Uniblue closes its doors for good

Discussion in 'other software & services' started by guest, Dec 10, 2018.

  1. guest

    guest Guest

    Uniblue closes its doors for good
    December 10, 2018
    https://betanews.com/2018/12/10/uniblue-closes-its-doors-for-good/
     
  2. roger_m

    roger_m Registered Member

    Joined:
    Jan 25, 2009
    Posts:
    8,626
    I heard about this a month or so ago when they posted the news on their website. No great loss in my opinion.

    A good example of how little attention Uniblue receives these is days, is their antivirus Uniblue Security Suite, which was released a year or so ago. If you Google "Uniblue Security Suite" you will find almost no references to it other than on Uniblue's website. The antivirus was just a rebrand of some dodgy antivirus, rather than their own product, but I was surprised that it got no attention.
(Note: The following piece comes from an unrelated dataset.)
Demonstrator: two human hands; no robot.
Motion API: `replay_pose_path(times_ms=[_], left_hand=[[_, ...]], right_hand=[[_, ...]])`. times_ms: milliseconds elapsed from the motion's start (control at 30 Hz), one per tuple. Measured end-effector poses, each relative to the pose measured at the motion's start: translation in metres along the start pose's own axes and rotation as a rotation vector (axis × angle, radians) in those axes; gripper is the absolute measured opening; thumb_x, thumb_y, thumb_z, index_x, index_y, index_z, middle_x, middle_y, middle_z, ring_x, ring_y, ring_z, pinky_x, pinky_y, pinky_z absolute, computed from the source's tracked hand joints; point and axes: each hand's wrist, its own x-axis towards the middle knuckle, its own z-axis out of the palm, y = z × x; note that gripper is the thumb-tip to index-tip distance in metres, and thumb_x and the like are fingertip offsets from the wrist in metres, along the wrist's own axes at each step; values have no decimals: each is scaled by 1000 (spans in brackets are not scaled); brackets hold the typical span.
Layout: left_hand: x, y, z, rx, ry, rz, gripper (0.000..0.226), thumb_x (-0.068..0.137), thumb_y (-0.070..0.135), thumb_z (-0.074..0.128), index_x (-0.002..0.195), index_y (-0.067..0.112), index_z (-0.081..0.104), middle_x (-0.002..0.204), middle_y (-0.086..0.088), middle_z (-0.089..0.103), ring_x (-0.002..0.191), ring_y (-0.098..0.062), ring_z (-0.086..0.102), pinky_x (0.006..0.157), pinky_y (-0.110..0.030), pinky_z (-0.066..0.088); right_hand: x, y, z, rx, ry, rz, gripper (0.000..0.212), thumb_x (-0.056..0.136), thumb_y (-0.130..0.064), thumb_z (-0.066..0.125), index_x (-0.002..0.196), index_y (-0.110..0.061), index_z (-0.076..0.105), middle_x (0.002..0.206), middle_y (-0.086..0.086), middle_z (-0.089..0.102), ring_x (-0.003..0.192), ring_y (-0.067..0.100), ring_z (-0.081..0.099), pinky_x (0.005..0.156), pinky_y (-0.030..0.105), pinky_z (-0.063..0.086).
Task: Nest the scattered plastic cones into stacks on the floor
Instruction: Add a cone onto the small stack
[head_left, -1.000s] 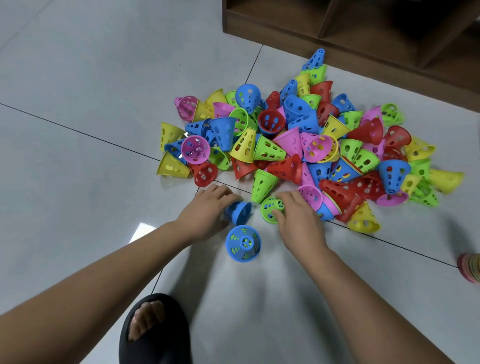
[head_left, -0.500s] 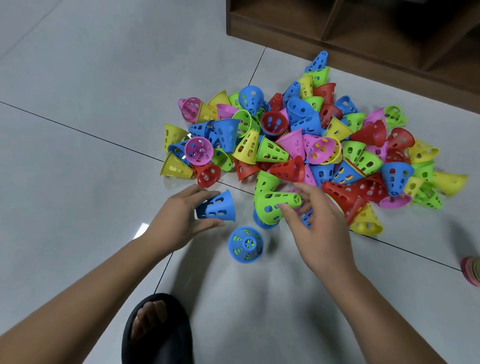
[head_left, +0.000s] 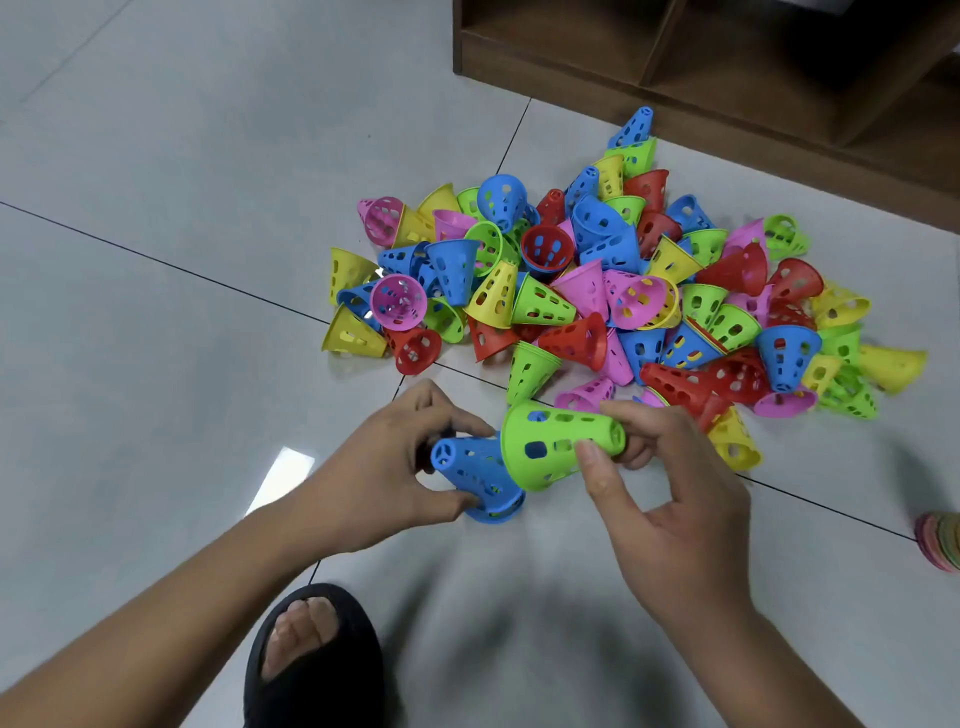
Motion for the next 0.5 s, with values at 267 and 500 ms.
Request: replay_pose_path(times_ms=[267,500], left_hand=[[3,-18,39,-43,-43,-51,44,75,32,98,108,44,71,104,10,53,84,-16,59,72,-19,48],[-3,-71,14,55,-27,-157,77,76,10,88,140,41,60,122,15,58,103,-12,62,78,-9,45]], right_hand=[[-18,11,33,-35,-188,-124,28,96,-27,77,120,-14,73,108,-2,62,101,22,62,90,37,53],[-36,30,68,-84,-340,-121,33,96,-36,74,127,-25,71,115,-4,58,102,19,58,88,36,53]])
    While I did not like Uniblue or their software much, there are some inaccuracies in the article, that I feel I should correct.
    All registry cleaners, even CCleaner's registry cleaner, will detect errors on a clean install of Windows. That's is true for every registry cleaner. On a fresh install of Windows there are some references to files which don't exist and some registry keys which contain no useful information. There keys can be safely deleted (or left alone, as there's usually no need to delete any errors found by a registry cleaner). Also, it common for a registry cleaner to find errors when doing a second scan as sometimes there a registry keys which reference registry keys which were deleted. Auslogics Registry Cleaner and Registry Mechanic are smart enough to find the extra keys in the first registry scan, so that a second scan will find nothing. TuneUp Utilities/AVG Tune and Vit Registry Fix, give the option to do another scan of certain areas of the registry when they think another scan will find more errors. But most other registry cleaners will sometimes find more errors when doing a second scan.
     
  3. Seer

    Seer Registered Member

    Joined:
    Feb 12, 2007
    Posts:
    2,068
    Location:
    Serbia
    Yes, but the problem is that they are being flagged as 'errors', a term which immediately scares users. As you say, those keys are irrelevant, and does not do harm to leave them be (or delete them), so they are certainly not 'errors' by any reasonable definition. But we do not all comply to the same level of reason, and this vague definiton of 'error' is a selling point for registry cleaners.
    But it should also be noted that Microsoft is pretty sloppy when registry maintenance is concerned and having an out-of-the-box system does not (unfortunately) imply that the system is speckless.